While market conditions have affected nearly every firm, the street can only see results with clarity for the large public entities because they have the benefit of being able to review publicly available financial information. Ultimately, the firms doing the best are the ones who have better adapted via a risk management standpoint and who prepared for potential market downturns by building capital reserves when times were good. At ThinkLiquidity, we have the benefit of seeing the operations and results of many different firms across the globe. This environment has not been as tough as you would think for many of our customers.
It is also important to note that we are not seeing across the board reductions in volumes from all of the firms we work with. This often depends upon what growth phase the broker is in (new brokers v. established brokers). But even for some established brokers, volumes continue at a level that will allow the firm to be profitable if the revenue generated from that volume is maximized. This requires regular, rigorous review of risk management practices and the ability to make rapid adjustments to shifting market conditions.

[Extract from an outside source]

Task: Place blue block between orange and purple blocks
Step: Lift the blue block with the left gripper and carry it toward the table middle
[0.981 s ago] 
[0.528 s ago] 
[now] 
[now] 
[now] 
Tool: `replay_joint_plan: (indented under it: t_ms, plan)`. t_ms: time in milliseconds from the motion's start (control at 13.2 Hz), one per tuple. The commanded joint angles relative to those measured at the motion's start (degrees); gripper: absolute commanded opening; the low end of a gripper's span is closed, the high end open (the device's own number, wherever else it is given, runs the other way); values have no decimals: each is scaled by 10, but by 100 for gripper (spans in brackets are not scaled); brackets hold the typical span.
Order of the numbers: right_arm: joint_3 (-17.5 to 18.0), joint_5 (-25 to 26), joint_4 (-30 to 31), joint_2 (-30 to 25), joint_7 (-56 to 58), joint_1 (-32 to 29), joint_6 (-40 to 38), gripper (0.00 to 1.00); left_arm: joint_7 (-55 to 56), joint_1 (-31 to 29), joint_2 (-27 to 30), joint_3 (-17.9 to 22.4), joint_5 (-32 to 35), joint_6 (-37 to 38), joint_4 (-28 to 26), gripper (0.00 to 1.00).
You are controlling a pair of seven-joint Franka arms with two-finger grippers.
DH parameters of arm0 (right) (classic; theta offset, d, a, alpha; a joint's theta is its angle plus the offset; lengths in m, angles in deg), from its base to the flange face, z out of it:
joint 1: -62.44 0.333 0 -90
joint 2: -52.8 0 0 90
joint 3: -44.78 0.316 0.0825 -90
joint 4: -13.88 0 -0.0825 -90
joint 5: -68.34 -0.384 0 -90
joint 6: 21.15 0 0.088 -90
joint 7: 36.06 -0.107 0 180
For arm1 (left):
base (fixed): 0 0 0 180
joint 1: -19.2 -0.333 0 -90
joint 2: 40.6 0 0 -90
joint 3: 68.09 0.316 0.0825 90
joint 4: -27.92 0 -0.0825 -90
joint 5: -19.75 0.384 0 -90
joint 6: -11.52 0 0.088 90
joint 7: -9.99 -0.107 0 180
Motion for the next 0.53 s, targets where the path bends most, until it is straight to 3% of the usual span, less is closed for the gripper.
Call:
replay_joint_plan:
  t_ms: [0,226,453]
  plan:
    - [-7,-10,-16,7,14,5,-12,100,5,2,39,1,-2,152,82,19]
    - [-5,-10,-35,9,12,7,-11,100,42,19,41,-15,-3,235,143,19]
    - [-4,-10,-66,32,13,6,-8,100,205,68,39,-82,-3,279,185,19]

I don’t think that the lack of volatility is impacting private companies differently than the public ones. But the public companies may be under increased pressure to make changes as their financials are publicly reported and scrutinized by shareholders and analysts. When net revenue, earnings per share, and other financial targets are missed, shareholders want to know what will be done to fix it, and they want to know immediately.
This can place public firms in the position of making short-term decisions to help results (altering risk management practices, modifying partner relationships, etc.) rather than continuing with the long-term strategy that got them to their current strong position in the market.